In 2004, the United States Forest Service approved a 123-acre timber-thinning project to treat beetle-infested trees in Utah's Fishlake National Forest. Its approval was made pursuant to a categorical exclusion, a streamlined process allowing minor projects to be quickly implemented so long as they have no significant effect on the environment. As a result of this decision, Utah Environmental Congress ("UEC") appealed to the district court arguing that the project violated the National Environmental Policy Act ("NEPA"), the National Forest Management Act of 1976 ("NFMA"), and the Administrative Procedures Act ("APA"). The district court upheld the Forest Service’s approval, holding that the Forest Service properly implemented the project under a categorical exclusion. UEC challenged the district court’s decision, raising three primary allegations of error: (1) the Forest Service acted arbitrarily and capriciously by failing to consider the cumulative impact of the Seven Mile Project on fish and wildlife; (2) the district court improperly used the Forest Service's 2000 transition provisions, as opposed to the 1982 planning rules, to evaluate the Seven Mile Project; and (3) the Forest Service failed to collect adequate data for management indicator species in violation of the Fishlake National Forest Plan and NEPA.
Did the district court err in affirming the Forest Service’s decision to approve the project in question?

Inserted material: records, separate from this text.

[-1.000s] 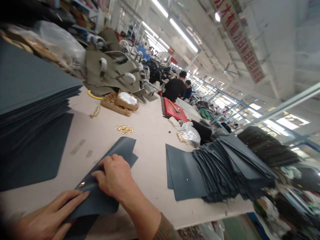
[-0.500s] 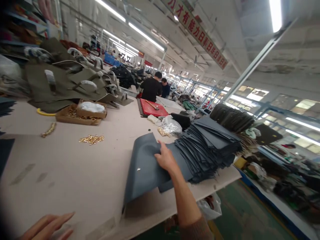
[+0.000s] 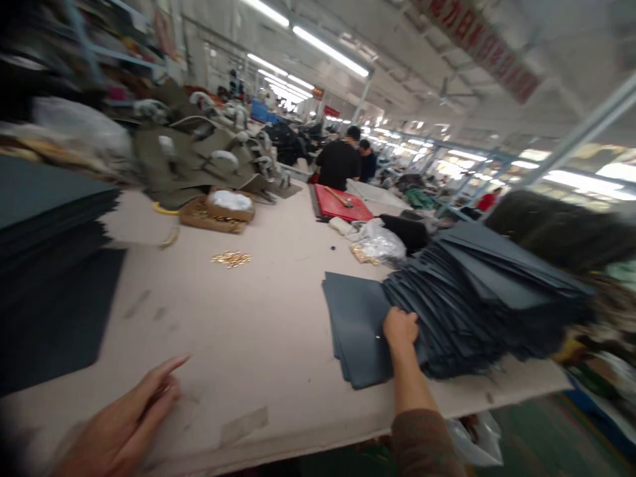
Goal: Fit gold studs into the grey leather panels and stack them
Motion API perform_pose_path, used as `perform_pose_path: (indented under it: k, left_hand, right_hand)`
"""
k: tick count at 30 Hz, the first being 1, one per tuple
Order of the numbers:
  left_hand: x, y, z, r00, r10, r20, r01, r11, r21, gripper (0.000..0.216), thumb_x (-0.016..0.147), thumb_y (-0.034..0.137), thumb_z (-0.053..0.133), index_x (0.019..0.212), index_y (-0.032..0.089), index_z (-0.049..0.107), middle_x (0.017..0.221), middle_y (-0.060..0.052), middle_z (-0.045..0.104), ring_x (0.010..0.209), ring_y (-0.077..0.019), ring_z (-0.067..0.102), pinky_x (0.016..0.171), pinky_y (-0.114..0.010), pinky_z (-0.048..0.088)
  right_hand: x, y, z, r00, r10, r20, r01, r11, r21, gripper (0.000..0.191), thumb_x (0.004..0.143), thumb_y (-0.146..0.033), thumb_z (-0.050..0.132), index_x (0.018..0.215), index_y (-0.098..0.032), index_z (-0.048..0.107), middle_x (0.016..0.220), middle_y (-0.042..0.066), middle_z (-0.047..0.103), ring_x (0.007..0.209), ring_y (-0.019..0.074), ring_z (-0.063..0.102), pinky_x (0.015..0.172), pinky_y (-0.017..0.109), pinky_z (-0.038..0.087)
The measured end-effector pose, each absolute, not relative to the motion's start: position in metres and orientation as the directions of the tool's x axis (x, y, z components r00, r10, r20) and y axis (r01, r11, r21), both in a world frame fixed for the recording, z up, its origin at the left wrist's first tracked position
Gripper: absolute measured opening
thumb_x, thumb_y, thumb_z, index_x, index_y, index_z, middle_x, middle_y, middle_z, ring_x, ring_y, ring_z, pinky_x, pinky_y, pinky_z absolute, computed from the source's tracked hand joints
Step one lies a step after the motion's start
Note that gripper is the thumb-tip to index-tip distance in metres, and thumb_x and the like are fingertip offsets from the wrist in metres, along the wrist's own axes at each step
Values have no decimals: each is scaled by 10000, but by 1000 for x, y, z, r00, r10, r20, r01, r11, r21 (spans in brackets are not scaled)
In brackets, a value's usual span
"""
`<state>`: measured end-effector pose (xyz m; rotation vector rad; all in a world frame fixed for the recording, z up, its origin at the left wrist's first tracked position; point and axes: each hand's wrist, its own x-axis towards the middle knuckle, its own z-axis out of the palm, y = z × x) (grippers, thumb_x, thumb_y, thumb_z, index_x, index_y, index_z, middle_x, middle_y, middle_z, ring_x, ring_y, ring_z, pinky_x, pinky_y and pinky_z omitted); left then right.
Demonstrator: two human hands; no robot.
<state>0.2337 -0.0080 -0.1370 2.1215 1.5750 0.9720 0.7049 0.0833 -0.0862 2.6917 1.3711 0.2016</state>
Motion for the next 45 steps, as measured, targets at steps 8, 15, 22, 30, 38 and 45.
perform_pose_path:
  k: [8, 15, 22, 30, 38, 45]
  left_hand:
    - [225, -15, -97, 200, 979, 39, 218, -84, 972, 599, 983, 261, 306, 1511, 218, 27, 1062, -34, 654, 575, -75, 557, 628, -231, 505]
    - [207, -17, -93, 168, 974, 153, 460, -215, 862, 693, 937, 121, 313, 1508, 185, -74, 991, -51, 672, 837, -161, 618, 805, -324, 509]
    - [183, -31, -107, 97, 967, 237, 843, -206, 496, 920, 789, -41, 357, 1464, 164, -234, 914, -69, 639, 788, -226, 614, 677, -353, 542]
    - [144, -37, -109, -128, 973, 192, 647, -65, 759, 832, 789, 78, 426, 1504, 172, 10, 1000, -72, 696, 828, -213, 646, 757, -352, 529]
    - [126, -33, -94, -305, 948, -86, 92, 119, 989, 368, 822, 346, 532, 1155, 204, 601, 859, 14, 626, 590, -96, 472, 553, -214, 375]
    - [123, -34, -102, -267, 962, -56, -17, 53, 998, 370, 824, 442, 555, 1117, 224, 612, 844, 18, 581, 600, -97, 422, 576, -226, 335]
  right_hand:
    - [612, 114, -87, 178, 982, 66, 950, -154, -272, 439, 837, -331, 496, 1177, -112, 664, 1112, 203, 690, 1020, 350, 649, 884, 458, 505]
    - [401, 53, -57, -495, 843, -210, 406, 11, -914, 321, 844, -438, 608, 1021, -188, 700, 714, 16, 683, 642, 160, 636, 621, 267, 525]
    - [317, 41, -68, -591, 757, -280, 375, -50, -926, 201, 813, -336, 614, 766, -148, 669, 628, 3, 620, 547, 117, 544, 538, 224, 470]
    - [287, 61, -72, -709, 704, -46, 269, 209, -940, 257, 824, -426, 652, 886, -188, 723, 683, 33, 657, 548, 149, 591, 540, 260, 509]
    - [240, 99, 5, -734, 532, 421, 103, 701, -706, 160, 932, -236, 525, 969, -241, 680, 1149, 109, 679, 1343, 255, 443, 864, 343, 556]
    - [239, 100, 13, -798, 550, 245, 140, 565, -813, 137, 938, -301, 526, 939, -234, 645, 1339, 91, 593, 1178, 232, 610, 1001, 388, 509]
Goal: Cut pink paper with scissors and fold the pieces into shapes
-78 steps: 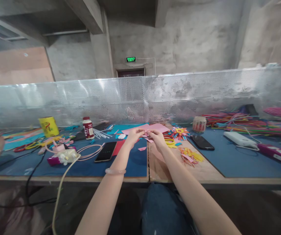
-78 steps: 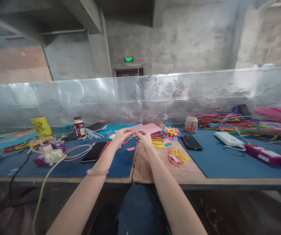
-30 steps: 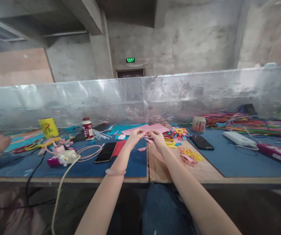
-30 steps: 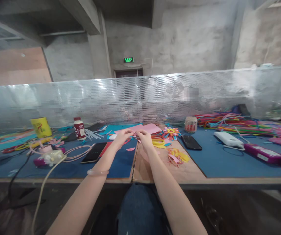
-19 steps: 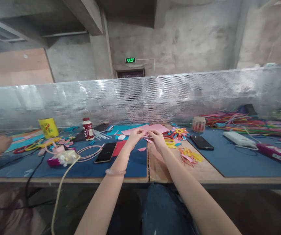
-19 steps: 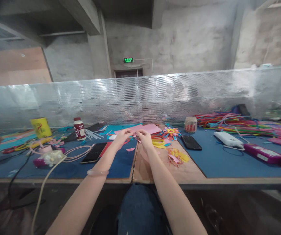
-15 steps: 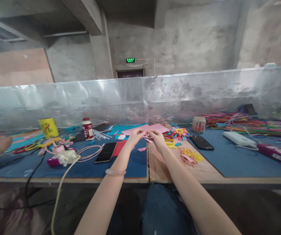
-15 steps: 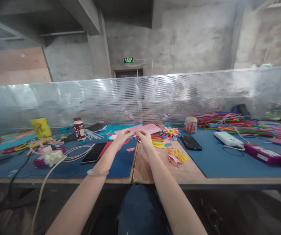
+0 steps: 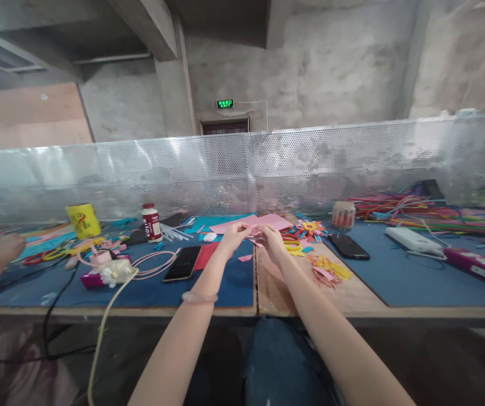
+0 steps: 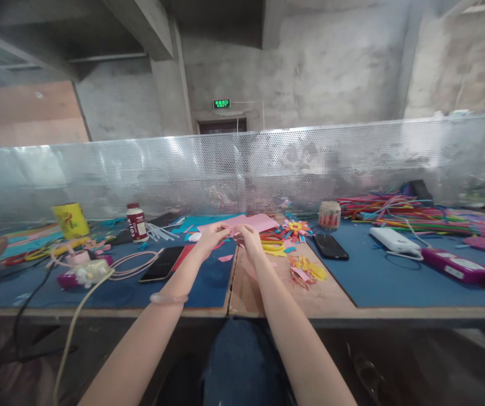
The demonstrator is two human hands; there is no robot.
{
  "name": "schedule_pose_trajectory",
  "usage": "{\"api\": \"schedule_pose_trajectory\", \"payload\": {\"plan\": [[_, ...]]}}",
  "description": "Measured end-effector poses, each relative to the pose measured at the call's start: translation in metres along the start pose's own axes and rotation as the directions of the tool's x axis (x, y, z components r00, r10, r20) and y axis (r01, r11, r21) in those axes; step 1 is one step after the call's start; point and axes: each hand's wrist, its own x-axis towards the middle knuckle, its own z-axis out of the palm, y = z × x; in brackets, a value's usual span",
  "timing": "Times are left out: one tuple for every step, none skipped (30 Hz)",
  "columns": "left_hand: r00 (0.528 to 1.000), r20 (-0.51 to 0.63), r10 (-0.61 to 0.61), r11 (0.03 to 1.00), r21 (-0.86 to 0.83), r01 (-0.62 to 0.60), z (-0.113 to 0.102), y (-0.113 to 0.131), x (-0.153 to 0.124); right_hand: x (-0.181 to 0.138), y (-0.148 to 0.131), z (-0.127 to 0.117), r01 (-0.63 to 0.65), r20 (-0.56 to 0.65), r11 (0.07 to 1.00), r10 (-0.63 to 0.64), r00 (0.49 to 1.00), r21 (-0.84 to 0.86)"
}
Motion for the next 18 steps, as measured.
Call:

The court first noted that since neither the NEPA nor NFMA provided a private right of action, it was to undertake a de novo review of the action under the APA but that the decision had to stand if not arbitrary, capricious, or contrary to law. The court thereupon held that the United States Forest Service did not act arbitrarily and capriciously in its considerations; that the district court's use of the Forest Service’s 2000 transition regulations and not the 1982 planning rules was not improper; and that the United States Forest Service did not violate the relevant national forest plan and NEPA by its alleged failure to collect adequate data for management indicator species. Nor did the United States Forest Service err in failing to consider and conclude that extraordinary circumstances existed and that a cumulative effects analysis was required despite the categorical exclusion.